Compilation album by Bad Religion
- Released: November 12, 1991
- Recorded: 1980–1985
- Genre: Hardcore punk
- Length: 56:24
- Label: Epitaph
- Producer: Bad Religion

Bad Religion chronology
| Against the Grain (1990) | 80–85 (1991) | Generator (1992) |

= 80–85 =

80–85 is the first compilation album by Bad Religion, released in 1991. It is a collection of their early recordings, predating their third studio album, Suffer (1988), but excluding their controversial 1983 album, Into the Unknown.

Professional ratings
Review scores
| Source | Rating |
| AllMusic | Star Half star |
| Robert Christgau | (neither) |

==Background==
80–85 includes the entire How Could Hell Be Any Worse? album as well as two official EPs (Bad Religion and Back to the Known), plus three tracks from the Public Service compilation EP.

80–85 is out of print, but on April 6, 2004, a remastered version of this album was released. It shares the same name as their 1982 debut album, How Could Hell Be Any Worse?, and includes the same track listing as 80–85. Reissues of their post-1985 releases – Suffer, No Control, Against the Grain and Generator – were released on the same day as the 2004 remastered version of this album, as well as a DVD reissue of their live VHS, Along the Way.

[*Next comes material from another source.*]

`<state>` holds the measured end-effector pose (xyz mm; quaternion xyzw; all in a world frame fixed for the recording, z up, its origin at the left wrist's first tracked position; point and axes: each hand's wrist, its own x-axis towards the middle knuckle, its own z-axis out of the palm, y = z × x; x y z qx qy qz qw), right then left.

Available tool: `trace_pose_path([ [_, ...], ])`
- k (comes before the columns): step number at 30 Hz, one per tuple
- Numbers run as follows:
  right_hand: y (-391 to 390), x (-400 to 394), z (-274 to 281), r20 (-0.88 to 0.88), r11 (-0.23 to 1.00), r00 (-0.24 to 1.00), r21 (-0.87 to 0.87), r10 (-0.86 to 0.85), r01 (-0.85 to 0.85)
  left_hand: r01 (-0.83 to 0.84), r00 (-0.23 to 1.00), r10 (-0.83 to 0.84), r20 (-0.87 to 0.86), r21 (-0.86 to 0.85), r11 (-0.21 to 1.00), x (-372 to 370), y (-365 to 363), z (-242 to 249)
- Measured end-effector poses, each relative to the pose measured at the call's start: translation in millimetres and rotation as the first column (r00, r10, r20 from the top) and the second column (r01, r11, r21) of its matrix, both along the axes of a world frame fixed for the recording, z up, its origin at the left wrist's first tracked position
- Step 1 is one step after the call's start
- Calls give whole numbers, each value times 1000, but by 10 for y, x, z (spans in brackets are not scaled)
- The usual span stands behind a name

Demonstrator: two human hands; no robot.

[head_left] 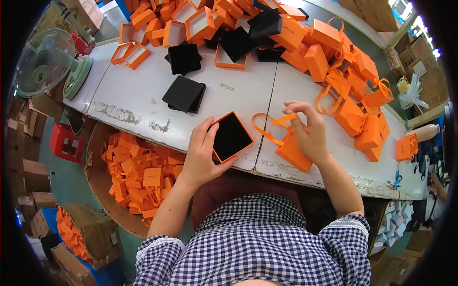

Cover art and interior photography contact sheets are by Edward Colver.

==Track listing==

| No. | Title | Writer(s) | Length |
|---|---|---|---|
| 1. | "We're Only Gonna Die" | Graffin | 2:12 |
| 2. | "Latch Key Kids" | Graffin | 1:38 |
| 3. | "Part III" | Bentley | 1:48 |
| 4. | "Faith in God" | Graffin | 1:50 |
| 5. | "Fuck Armageddon...This Is Hell" | Graffin | 2:48 |
| 6. | "Pity" | Graffin | 2:00 |
| 7. | "Into the Night" | Gurewitz | 3:25 |
| 8. | "Damned to Be Free" | Graffin | 1:58 |
| 9. | "White Trash (2nd Generation)" | Gurewitz | 2:21 |
| 10. | "American Dream" | Gurewitz | 1:41 |
| 11. | "Eat Your Dog" | Graffin | 1:04 |
| 12. | "Voice of God Is Government" | Bentley | 2:54 |
| 13. | "Oligarchy" | Gurewitz | 1:01 |
| 14. | "Doing Time" | Gurewitz | 3:00 |
| 15. | "Bad Religion" | Gurewitz | 1:49 |
| 16. | "Politics" | Graffin | 1:21 |
| 17. | "Sensory Overload" | Gurewitz | 1:31 |
| 18. | "Slaves" | Graffin | 1:20 |
| 19. | "Drastic Actions" | Gurewitz | 2:36 |
| 20. | "World War III" | Graffin | 0:54 |
| 21. | "Yesterday" | Graffin | 2:39 |
| 22. | "Frogger" | Hetson | 1:19 |
| 23. | "Bad Religion" | Gurewitz | 2:10 |
| 24. | "Along The Way" | Graffin | 1:36 |
| 25. | "New Leaf" | Graffin | 2:53 |
| 26. | "Bad Religion" | Gurewitz | 1:48 |
| 27. | "Slaves" | Graffin | 1:07 |
| 28. | "Drastic Actions" | Gurewitz | 2:31 |
| Total length: |  |  | 56:24 |

==Credits==
- Greg Graffin – vocals (all tracks)
- Brett Gurewitz – guitars (tracks 1–20 and 26–28)
- Greg Hetson – guitars (tracks 3 and 21–25)
- Jay Bentley – bass (tracks 1–20 and 26–28)
- Tim Gallegos – bass (tracks 21–25)
- Pete Finestone – drums (tracks 1, 3, 4, 6, 7, 13 and 21–25)
- Jay Ziskrout – drums (tracks 2, 5, 8–12, 14 to 20 and 26–28)
- Edward Colver – photographer

==Track notes==
- Tracks 1–14 are from How Could Hell Be Any Worse? (their first LP, 1982).
- Tracks 15–20 are from Bad Religion (first EP, 1981).
- Tracks 21–25 are from Back to the Known (second EP, 1985).
- Tracks 26–28 are from Public Service (VA compilation album, 1981). These are different recordings of three songs from Bad Religion.